San Bartolomeo al Mare (IM): la Chiesa di Sant'Anna nella borgata di Poiolo - anni 1960 - Fonte: Cà de Puiö

Nel luglio 1980, con un gruppo di amici riuniti nella borgata Poiolo, ha fondato il Circolo Culturale Cà de Puiö, di cui è stato presidente fino al 1988. In questi anni la sua opera appassionata e la capacità di coinvolgere gli altri è stata determinante per la crescita del Circolo e per l'espletamento di un'intensa attività, rivolta essenzialmente al recupero dei valori storico-culturali della nostra terra.
 

San Bartolomeo al Mare (IM): lavandaie presso il torrente Steria - anni 1920 - Fonte: Cà de Puiö

Sotto la sua spinta sono state organizzate numerose conferenze e incontri con studiosi o illustri personaggi, escursioni di studio e gite di arricchimento culturale, mostre e iniziative diverse in collaborazione altre associazioni o enti.
 

San Bartolomeo al Mare (IM): asportazione di sabbia (portata via su tombarelli) dal torrente Steria - anni 1920 - Fonte: Cà de Puiö

 

San Bartolomeo al Mare (IM): panorama - 1912 - Fonte: Cà de Puiö

Riveste una rilevanza particolare per la nostra terra la promozione del lavoro di ricerca degli alunni delle locali scuole medie sullo stato della Valle, condensato nel libretto l'Ambiente, edito a cura del Circolo nel 1987. Sono pure da segnalare il fascicolo annuale A vuxe de Cà de Puiö e il relativo supplemento, una raccolta di studi e ricerche che vanta contributi di autori altamente qualificati.

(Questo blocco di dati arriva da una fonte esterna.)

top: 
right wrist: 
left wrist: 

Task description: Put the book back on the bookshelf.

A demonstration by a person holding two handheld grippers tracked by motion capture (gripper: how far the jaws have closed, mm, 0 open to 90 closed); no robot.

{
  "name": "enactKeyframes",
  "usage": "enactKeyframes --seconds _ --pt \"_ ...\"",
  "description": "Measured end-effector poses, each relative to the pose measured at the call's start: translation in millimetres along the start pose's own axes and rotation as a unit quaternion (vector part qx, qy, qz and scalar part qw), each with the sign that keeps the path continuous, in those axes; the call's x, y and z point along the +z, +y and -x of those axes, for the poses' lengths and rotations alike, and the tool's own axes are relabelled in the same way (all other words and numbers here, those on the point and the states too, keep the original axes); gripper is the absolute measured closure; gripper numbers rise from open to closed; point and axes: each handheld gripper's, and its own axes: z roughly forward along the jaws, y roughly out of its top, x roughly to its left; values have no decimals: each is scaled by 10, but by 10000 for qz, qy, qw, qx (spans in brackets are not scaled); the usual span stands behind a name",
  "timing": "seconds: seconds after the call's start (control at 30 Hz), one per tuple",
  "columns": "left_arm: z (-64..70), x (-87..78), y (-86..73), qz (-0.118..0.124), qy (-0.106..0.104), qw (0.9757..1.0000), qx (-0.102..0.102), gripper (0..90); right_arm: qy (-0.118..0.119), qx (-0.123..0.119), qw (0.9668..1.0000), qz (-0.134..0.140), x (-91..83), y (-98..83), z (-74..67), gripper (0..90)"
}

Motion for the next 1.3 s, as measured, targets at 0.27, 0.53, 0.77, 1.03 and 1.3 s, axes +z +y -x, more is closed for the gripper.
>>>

Si tratta di lavori nei quali Angiulin si è sempre impegnato personalmente. La stessa cosa è avvenuta per il volume di vecchie immagini del paese Puiö e dinturni, ma soprattutto per U Vucabulâiu, il vocabolario della parlata locale, l'opera che più di tutte lo ha appassionato; è stato un lavoro da lui voluto caparbiamente e portato avanti dai soci del Circolo sotto il suo stimolo costante con un impegno collettivo di ricerca, del quale peraltro non ha potuto vedere l'esito, perchè il volume è stato dato alle stampe soltanto sei mesi dopo la sua scomparsa, avvenuta il 3 giugno 1990 nella sua casa di San Bartolomeo al Mare.
Redazione, Arimondo Ambrogio "Angiulin de Ciletta", Circolo Culturale Cà de Puiö

Cervo non ebbe un CLN proprio, ma fece capo ad uno stesso CLN insieme a San Bartolomeo, con il quale Cervo allora formava un unico Comune. Nato alla fine di settembre 1944, il CLN (comprensoriale per Cervo-San Bartolomeo) [...] Insieme ai già sopraccitati membri del CLN, meritano speciale menzione Giovanni Belfiore, il professor Pietro Ruggero, Luigi Cassarino, Pierino Steria, Ambrogio Arimondo [...]
Francesco Biga in Francesco Biga e Ferruccio Iebole (a cura di Vittorio Detassis), Storia della Resistenza Imperiese (I^ Zona Liguria) - vol. V, Ed. Istituto Storico della Resistenza e dell’Età Contemporanea di Imperia, 2016 


I Bagni Medusa nascono nei primissimi anni cinquanta, da un’idea di Arimondo Ambrogio che percorrendo i tempi in un periodo in cui l’economia della zona era basata principalmente sull’agricoltura, un industria di laterizi, marineria, ha intuito l’importanza di organizzare a San Bartolomeo al Mare un servizio balneare per rispondere adeguatamente alle esigenze turistiche del momento.
Pioniere in questo campo ha dato avvio con una scelta coraggiosa ad un’attività che nel tempo ha sempre risposto in modo adeguato alle esigenze dell’utenza.